Task description =>
Which lines of the entries contain the word "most"? Please list them.

(Records excerpted from a collection)
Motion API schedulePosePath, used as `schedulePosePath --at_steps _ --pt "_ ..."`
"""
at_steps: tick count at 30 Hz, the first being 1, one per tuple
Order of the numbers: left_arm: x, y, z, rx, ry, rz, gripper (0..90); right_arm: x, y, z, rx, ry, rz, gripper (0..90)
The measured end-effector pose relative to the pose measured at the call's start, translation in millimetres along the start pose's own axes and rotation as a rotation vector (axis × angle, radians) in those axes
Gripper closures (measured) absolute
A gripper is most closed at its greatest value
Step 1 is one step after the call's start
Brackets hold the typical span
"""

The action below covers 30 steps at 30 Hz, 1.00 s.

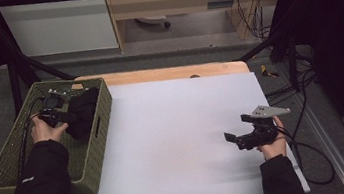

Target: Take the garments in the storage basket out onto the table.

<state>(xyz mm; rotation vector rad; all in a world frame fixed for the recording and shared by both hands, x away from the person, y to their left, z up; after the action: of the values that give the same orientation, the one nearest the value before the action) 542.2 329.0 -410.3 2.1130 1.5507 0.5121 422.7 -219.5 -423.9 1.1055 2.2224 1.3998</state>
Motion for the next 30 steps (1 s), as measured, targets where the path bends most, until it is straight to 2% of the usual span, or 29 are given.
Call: schedulePosePath --at_steps 19,30 --pt "-1.9 7.3 -44.8 -0.077 -0.024 0.017 61.4 0.8 0.5 -0.2 0.001 0.0 0.0 0.3" --pt "0.0 6.2 -65.5 -0.092 -0.039 0.03 61.3 0.6 0.1 0.7 0.005 -0.003 -0.006 0.3"
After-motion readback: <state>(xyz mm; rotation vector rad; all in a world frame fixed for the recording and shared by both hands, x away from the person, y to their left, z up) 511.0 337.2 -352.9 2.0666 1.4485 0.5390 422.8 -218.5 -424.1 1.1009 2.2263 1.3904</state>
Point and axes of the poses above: each handheld gripper's, and its own axes: z roughly forward along the jaws, y roughly out of its top, x roughly to its left, the point moved 7 cm from there along z, roughly forward along the jaws, and after that the axes turned 2 degrees about y, right-handed, at the moved point
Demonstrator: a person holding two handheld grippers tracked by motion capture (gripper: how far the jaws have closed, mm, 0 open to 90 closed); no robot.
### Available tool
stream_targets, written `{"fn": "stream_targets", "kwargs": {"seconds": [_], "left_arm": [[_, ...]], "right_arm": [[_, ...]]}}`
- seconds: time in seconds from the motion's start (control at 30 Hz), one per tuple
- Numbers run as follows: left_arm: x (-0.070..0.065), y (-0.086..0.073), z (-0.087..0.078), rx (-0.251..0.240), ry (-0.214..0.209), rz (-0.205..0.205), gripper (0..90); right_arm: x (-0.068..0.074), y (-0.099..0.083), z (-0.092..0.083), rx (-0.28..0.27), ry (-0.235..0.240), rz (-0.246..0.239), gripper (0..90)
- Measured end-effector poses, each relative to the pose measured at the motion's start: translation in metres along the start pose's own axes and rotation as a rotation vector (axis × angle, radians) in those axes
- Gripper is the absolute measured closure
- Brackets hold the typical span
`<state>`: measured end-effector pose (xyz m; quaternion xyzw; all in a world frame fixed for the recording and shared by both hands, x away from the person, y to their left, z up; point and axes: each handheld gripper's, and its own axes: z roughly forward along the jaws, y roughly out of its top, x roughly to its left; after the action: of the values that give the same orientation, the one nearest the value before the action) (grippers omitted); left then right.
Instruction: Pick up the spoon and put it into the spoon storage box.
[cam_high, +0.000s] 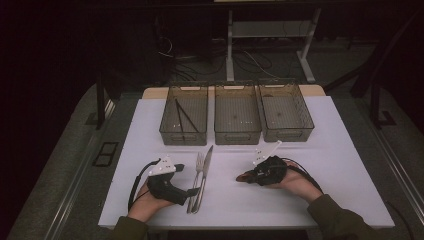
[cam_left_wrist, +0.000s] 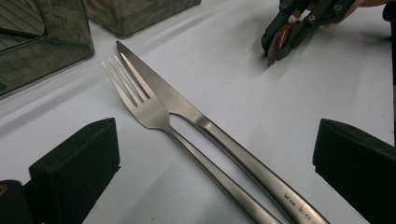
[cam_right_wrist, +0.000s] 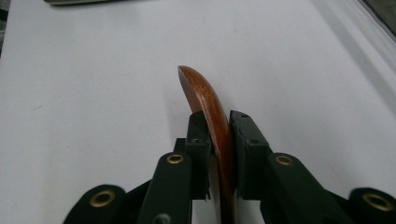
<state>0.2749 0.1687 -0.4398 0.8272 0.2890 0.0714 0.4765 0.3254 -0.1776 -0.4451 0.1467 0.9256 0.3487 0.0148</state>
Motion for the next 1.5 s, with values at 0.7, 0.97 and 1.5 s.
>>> {"fn": "stream_targets", "kwargs": {"seconds": [0.7,0.97,1.5], "left_arm": [[0.0,0.0,0.0,-0.001,-0.004,0.011,0.0],[0.0,0.0,0.0,-0.015,-0.007,0.013,0.0],[-0.001,0.001,0.002,-0.016,-0.012,0.01,0.0]], "right_arm": [[-0.003,0.0,-0.009,-0.014,-0.019,0.05,79.0],[-0.005,0.002,-0.016,-0.035,-0.031,0.105,79.1],[-0.014,0.011,-0.037,-0.104,-0.077,0.172,79.1]]}}
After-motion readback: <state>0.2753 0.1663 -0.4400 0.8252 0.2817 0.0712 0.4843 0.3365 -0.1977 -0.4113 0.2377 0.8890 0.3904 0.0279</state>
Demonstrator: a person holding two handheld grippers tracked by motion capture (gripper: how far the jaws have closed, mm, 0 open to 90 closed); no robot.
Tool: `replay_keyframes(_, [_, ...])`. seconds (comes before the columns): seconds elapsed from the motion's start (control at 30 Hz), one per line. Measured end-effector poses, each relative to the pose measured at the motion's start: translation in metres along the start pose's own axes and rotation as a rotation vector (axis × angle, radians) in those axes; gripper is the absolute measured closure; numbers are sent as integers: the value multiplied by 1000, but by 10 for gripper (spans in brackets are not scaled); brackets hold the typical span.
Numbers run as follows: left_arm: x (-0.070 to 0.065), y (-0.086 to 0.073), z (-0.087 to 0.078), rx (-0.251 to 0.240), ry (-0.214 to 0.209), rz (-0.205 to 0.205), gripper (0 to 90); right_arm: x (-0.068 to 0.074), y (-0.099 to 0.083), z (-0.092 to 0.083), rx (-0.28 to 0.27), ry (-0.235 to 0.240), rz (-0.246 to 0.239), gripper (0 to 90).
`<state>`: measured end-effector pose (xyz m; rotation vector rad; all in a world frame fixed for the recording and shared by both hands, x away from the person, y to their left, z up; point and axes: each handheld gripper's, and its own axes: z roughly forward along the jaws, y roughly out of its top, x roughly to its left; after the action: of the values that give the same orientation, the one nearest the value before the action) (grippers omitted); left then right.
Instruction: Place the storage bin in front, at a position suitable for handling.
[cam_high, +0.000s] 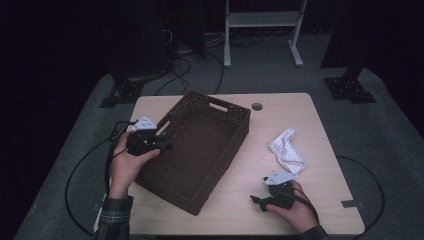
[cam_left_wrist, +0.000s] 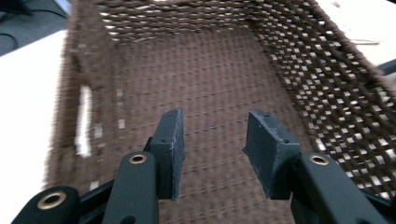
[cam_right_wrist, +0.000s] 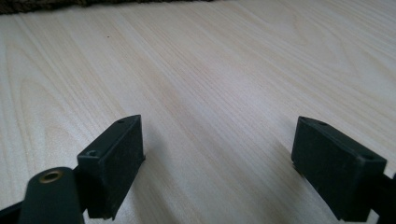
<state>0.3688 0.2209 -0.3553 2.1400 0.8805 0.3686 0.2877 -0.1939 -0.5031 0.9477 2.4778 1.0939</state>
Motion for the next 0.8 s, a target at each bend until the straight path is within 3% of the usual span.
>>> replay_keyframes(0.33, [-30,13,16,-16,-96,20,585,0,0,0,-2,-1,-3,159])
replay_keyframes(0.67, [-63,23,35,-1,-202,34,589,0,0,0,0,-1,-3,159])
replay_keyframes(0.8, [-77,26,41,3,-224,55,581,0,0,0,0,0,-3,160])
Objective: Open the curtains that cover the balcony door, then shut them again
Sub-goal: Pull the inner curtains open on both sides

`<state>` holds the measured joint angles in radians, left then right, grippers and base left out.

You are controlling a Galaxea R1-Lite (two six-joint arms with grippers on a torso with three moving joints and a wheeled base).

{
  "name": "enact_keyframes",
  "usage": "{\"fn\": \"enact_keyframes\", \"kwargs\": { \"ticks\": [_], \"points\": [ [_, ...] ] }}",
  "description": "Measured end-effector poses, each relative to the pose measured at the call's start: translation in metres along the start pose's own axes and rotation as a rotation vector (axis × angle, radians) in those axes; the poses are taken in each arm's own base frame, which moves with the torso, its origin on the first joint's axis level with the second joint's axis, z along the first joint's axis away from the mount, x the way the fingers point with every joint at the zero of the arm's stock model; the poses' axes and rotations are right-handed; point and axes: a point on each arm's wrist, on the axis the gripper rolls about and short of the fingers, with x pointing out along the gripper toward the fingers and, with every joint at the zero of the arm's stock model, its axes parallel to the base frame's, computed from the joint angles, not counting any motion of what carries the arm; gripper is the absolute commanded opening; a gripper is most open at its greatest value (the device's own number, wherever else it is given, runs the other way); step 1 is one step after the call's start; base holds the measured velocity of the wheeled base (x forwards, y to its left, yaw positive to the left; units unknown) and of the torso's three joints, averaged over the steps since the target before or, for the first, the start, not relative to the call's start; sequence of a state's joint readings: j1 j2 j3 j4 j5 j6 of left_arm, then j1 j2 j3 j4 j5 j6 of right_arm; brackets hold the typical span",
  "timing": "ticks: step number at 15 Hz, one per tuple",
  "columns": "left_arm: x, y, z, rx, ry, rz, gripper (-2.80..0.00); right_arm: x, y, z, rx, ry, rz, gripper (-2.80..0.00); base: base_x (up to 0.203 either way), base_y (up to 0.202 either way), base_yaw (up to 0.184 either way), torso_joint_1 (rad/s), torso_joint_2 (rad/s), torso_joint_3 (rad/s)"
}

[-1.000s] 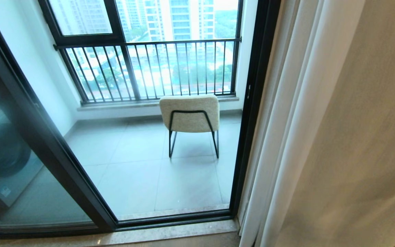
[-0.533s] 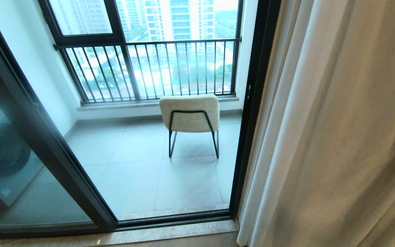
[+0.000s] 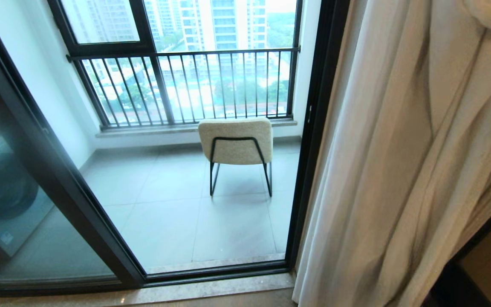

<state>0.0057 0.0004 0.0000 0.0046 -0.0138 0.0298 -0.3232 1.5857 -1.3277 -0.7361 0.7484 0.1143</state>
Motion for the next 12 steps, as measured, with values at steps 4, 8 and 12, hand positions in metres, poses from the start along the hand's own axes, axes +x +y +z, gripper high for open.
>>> {"fn": "enact_keyframes", "kwargs": {
  "ticks": [4, 8, 12],
  "points": [
    [0.0, 0.0, 0.0, -0.001, 0.0, 0.0, -2.8, 0.025, -0.004, -0.038, 0.042, 0.015, 0.034, -2.8, 0.0, 0.0, 0.0, 0.0, 0.0, 0.0],
    [0.0, 0.0, 0.0, 0.0, 0.0, 0.0, -2.8, 0.037, -0.015, -0.066, 0.062, 0.029, 0.028, -2.8, 0.0, 0.0, 0.0, 0.0, 0.0, 0.0],
    [0.0, 0.0, 0.0, 0.0, 0.0, 0.0, -2.8, 0.039, -0.017, -0.073, 0.074, 0.039, 0.029, -2.8, 0.0, 0.0, 0.0, 0.0, 0.0, 0.0]
  ]
}}
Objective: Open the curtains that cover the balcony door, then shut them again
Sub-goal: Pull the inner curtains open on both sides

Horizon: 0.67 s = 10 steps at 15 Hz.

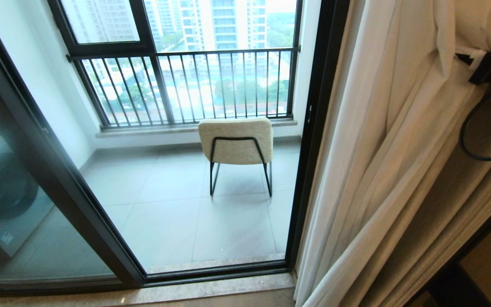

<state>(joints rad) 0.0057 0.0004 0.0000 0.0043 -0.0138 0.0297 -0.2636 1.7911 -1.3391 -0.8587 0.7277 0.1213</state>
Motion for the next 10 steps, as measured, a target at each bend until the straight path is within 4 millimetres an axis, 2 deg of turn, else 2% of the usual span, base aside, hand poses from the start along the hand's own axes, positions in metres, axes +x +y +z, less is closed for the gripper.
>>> {"fn": "enact_keyframes", "kwargs": {
  "ticks": [3, 5, 10],
  "points": [
    [0.0, 0.0, 0.0, 0.0, 0.0, 0.0, -2.8, -0.005, 0.005, 0.007, 0.003, -0.001, 0.005, -2.8, 0.0, 0.0, 0.0, 0.0, 0.0, 0.0],
    [0.0, 0.0, 0.0, 0.0, 0.0, 0.0, -2.8, -0.016, 0.014, 0.011, 0.013, 0.009, 0.003, -2.8, 0.0, 0.0, 0.0, 0.0, 0.0, 0.0],
    [0.0, 0.0, 0.0, 0.0, 0.0, 0.0, -2.8, -0.062, 0.056, 0.013, 0.048, 0.056, -0.003, -2.8, 0.0, 0.0, 0.0, 0.0, 0.0, 0.0]
  ]
}}
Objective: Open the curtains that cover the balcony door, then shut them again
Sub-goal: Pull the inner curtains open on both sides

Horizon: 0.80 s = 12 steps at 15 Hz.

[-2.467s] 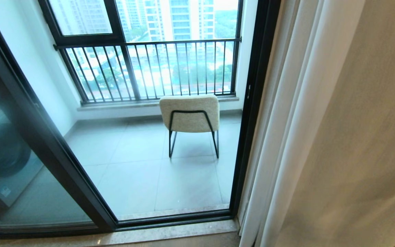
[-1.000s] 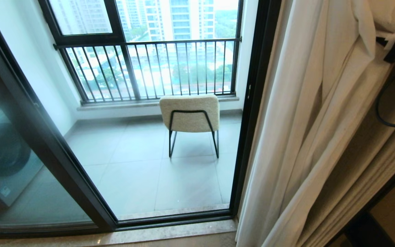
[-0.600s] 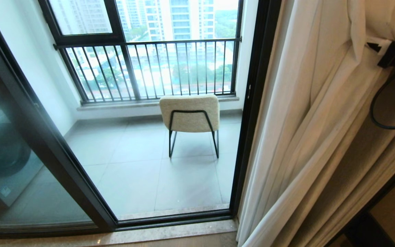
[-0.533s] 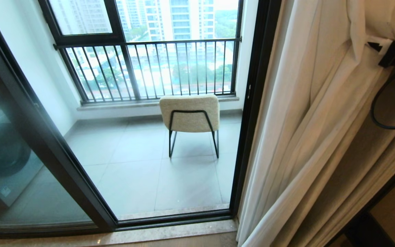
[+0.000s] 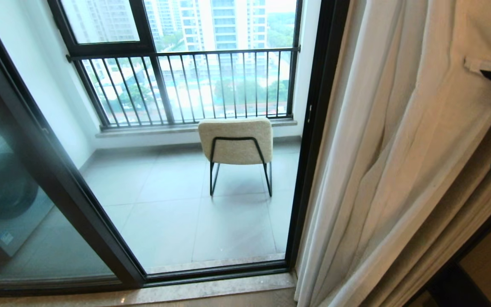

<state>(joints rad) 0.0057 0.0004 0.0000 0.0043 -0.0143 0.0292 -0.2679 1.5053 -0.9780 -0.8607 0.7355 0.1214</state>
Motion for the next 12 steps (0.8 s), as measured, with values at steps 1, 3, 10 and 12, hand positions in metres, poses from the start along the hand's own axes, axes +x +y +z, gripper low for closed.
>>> {"fn": "enact_keyframes", "kwargs": {
  "ticks": [1, 3, 10, 12],
  "points": [
    [0.0, 0.0, 0.0, 0.0, 0.0, 0.0, -2.8, -0.007, 0.007, 0.002, -0.004, -0.002, 0.001, -2.8, 0.0, 0.0, 0.0, 0.0, 0.0, 0.0],
    [0.0, 0.0, 0.0, 0.001, 0.0, 0.001, -2.8, -0.016, 0.017, 0.009, -0.016, -0.018, 0.002, 0.0, 0.0, 0.0, 0.0, 0.0, 0.0, 0.0],
    [0.0, 0.0, 0.0, 0.0, 0.0, 0.0, -2.8, -0.027, 0.029, 0.024, -0.044, -0.055, 0.012, 0.0, 0.0, 0.0, 0.0, 0.0, 0.0, 0.0],
    [0.0, 0.0, 0.0, 0.0, 0.0, 0.0, -2.8, -0.032, 0.033, 0.025, -0.036, -0.049, 0.013, 0.0, 0.0, 0.0, 0.0, 0.0, 0.0, 0.0]
  ]
}}
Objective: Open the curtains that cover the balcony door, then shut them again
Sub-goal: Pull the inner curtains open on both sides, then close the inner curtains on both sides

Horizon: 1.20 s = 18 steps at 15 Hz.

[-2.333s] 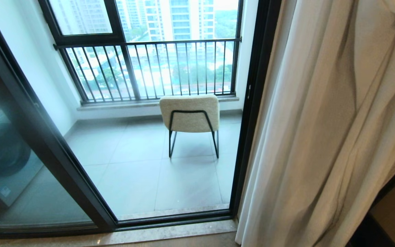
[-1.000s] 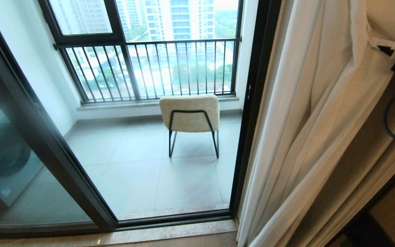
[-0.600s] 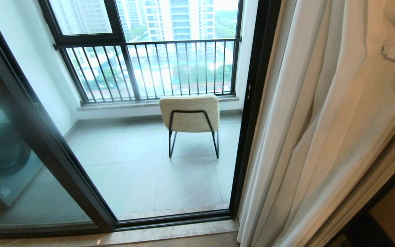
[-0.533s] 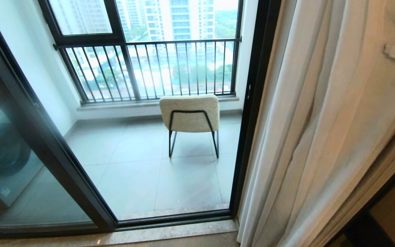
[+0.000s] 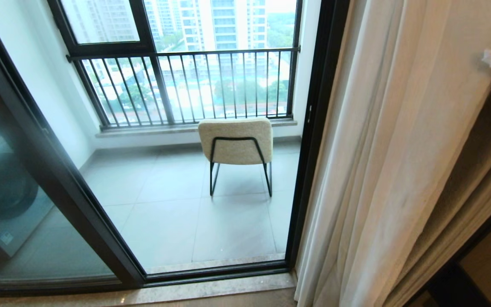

Solution to this task =>
A gripper is most closed at its greatest value
Motion for the next 30 steps (1 s), as measured, targets where the path bends most, until it is straight to 2% of the usual span, or 29 are given.
  "description": "Measured end-effector poses, each relative to the pose measured at the call's start: translation in metres along the start pose's own axes and rotation as a rotation vector (axis × angle, radians) in those axes; the poses are taken in each arm's own base frame, which moves with the torso, its origin on the first joint's axis level with the second joint's axis, z along the first joint's axis away from the mount, x the way the fingers point with every joint at the zero of the arm's stock model; the poses' axes and rotations are right-handed; point and axes: a point on each arm's wrist, on the axis the gripper rolls about and short of the fingers, with x pointing out along the gripper toward the fingers and, with every joint at the zero of the arm's stock model, its axes parallel to the base frame's, computed from the joint angles, not counting any motion of what carries the arm; gripper is the absolute commanded opening; a gripper is most open at its greatest value (the device's own number, wherever else it is given, runs the other way); step 1 is one step after the call's start; base holds the measured velocity of the wheeled base (x forwards, y to its left, yaw positive to the left; units unknown) and of the torso's three joints, averaged over the steps since the target before or, for the first, the start, not relative to the call's start; sequence of a state's joint readings: j1 j2 j3 j4 j5 j6 of left_arm, then j1 j2 j3 j4 j5 j6 of right_arm; brackets hold the typical span",

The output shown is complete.